Crawling all NBA defensive teams award data, and structuring it using Danfo.JS
Let's build a scrapper with Node.js to crawl historic data for the awards of All NBA defensive teams.
In another article we will be using this same data to train a machine learning logistic regression model using Tensorflow.JS
1. We will inspect the HTML structure of the website that contains the data, to asses how to crawl it
https://www.nba.com/history/awards/defensive-team
2. Build the scrapper script with Node, using Cheerio.js
3. Import our data into a Danfo.js dataframe, do some clean up, and export it as a CSV for further use.

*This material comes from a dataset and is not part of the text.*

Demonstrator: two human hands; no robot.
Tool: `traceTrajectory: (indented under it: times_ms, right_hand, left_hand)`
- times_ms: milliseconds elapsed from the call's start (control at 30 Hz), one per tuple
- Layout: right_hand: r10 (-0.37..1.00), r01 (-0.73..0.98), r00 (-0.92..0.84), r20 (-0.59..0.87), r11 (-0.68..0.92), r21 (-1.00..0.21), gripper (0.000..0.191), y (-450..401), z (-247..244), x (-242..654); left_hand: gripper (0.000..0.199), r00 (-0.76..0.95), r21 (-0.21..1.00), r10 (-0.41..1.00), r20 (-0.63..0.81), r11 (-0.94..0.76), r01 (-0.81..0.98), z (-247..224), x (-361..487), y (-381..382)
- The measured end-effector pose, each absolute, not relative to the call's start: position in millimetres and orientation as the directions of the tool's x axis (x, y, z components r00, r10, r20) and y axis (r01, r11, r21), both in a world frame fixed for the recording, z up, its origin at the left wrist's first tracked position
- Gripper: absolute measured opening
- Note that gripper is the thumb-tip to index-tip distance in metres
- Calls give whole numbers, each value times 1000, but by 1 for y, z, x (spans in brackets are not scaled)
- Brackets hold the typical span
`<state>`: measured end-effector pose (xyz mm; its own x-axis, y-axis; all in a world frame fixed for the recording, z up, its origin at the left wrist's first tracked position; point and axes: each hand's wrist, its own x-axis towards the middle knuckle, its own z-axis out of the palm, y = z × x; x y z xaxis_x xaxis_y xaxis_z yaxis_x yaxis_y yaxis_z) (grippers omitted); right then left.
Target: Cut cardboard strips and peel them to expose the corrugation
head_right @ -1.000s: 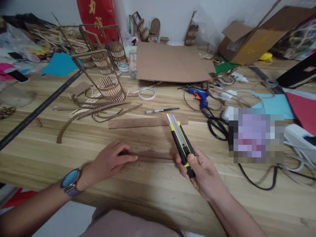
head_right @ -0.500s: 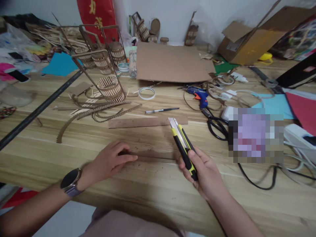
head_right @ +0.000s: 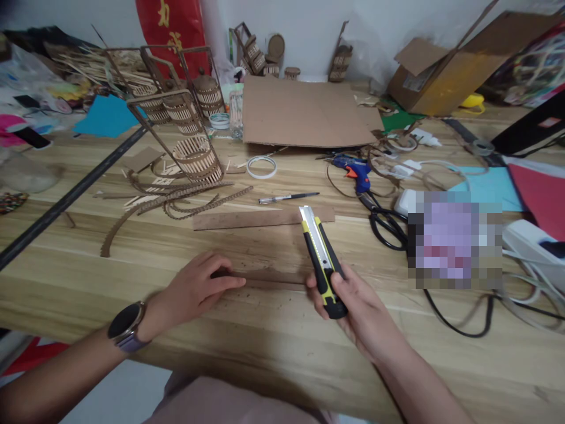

If you have never used Nodejs and AxiosJS, I would suggest the following article to get started
Axios JS & Node.js a match made in heaven for API consumption
Designing a scrapper
When Designing a scrapper the first thing to do is determining whether the website content we need to crawl is static content meaning that the content gets loaded as part of the page HTML, or is it dynamic content that gets loaded asynchronously using JavaScript after the site have loaded.
The website in question we will be scrapping is:
https://www.nba.com/history/awards/defensive-team
To determine if the content is static or dynamic, we can just look for it in the site HTML, in Chrome we can right click the page and view the source code, there we look for the content:
In this case we are dealing with static content, so just grabbing the page HTML, building a virtual DOM, and doing some string operations can get us the data we want!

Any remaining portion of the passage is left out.